I recount this all in a flow as I write in such a fashion, but though it might feel that I'm pouring layers and layers down, swirling them into a mix of confusion and manic energy, such is actually not the case. I am calmer and more present to the moment than I've been in a very long time. I am honest with where I am, aware of the mornings that are rather difficult, the pleasures of walking in the woods, the need to do yoga, meditate, be with dear friends, offer help and focus myself on my impending visits from clients.
Amidst all this, the kids are getting good food, lots of fresh bread, muffins, quiches and lasagna, chicken with honey, curried stews... and my car is getting the air conditioning fixed, and wine is being shipped off to be sampled in Seattle and Portland, OR. Remarkably, I'm coping really rather well.
Even in the physical realm. My kitchen floor has been stripped down and repainted (last weekend) a lovely brick red, and my garden is expanding with squash, tomatoes and melon seeds all planted before our week of daily rain storms.
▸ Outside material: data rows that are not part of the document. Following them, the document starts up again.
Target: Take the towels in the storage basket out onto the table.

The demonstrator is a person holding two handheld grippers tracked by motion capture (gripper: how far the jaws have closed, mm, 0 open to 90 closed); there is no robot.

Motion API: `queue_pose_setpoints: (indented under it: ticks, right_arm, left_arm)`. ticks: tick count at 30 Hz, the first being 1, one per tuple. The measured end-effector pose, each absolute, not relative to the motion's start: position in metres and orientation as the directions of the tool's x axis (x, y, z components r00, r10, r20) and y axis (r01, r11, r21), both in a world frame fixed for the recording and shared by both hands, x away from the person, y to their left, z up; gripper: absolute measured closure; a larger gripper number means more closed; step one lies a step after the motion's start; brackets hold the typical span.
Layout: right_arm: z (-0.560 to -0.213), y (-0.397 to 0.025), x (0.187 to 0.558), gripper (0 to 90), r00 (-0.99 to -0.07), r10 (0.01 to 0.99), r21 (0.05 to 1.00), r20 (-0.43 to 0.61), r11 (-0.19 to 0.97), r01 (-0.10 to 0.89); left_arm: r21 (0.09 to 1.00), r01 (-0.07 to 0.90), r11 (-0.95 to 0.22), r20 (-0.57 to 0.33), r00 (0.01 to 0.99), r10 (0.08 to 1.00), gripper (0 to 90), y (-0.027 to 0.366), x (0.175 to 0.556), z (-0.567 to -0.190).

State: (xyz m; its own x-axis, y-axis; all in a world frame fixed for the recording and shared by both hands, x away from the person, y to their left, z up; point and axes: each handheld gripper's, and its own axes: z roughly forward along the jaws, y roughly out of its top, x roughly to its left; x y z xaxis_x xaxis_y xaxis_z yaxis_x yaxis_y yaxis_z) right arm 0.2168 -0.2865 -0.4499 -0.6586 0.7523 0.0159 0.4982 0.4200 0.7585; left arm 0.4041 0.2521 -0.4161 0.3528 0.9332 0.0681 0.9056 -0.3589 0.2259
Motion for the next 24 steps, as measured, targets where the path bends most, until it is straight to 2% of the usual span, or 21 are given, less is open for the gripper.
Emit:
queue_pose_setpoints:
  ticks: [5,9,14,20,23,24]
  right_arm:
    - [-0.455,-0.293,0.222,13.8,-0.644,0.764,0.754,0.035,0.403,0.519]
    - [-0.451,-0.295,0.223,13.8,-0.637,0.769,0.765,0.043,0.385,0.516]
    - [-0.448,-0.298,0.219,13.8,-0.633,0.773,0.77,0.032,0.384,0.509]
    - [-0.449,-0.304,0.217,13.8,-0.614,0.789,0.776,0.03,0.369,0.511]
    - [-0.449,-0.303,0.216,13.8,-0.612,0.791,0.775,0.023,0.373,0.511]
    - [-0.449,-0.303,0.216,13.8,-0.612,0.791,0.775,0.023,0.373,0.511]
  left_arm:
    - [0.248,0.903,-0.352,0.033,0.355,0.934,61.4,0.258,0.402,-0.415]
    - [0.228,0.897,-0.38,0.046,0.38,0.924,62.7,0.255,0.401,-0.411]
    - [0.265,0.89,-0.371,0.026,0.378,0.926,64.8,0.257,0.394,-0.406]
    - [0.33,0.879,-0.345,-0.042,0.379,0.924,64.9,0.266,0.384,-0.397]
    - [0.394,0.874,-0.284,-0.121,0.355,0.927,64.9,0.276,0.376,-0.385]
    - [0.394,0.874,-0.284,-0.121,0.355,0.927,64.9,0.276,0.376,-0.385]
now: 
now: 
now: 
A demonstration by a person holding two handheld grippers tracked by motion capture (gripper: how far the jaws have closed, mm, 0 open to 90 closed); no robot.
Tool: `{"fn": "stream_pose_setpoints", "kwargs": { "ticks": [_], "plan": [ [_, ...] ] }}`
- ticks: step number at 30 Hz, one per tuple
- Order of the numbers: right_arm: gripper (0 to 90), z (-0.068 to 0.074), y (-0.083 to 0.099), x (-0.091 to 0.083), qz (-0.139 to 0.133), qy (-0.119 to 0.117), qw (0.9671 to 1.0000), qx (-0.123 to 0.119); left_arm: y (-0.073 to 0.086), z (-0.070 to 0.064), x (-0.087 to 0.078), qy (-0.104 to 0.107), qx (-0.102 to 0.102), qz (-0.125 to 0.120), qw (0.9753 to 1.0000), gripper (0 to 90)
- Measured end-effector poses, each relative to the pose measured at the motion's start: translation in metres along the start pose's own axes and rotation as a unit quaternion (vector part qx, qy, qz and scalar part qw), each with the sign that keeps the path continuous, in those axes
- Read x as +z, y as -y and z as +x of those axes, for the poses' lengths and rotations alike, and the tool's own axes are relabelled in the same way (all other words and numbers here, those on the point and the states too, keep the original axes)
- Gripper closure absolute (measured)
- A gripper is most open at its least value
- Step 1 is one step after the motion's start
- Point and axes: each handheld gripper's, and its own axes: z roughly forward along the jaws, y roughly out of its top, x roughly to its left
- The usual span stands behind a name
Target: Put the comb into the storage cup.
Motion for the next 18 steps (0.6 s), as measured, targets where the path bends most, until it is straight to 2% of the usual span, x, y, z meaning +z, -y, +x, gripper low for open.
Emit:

But so it is for many a single mom. We cope with our emotional crises as we are able, and in coping with them, we liberate the energy necessary to care for others, go forth, advance, and stride through this life.
2 comments:
Sounds like you're doing brilliantly. Well done. If and when the crying comes, let it, don't rationalize - this from someone who finds it difficult to cry also. Have had a day of sadness today, crying inexplicably, very unusual, also unusual, I just allowed it..., and, when I found myself saying, but I've got so much to be grateful for, I acknowledged that too, and carried on crying...voila
I cried the other day... when I went to say goodbye to Isabelle. I'll not see her again. More than anything, I seem to choke up and weep, pressure behind the eyes.. when I think of her, and what I wanted to offer... perhaps more will come. Thank you!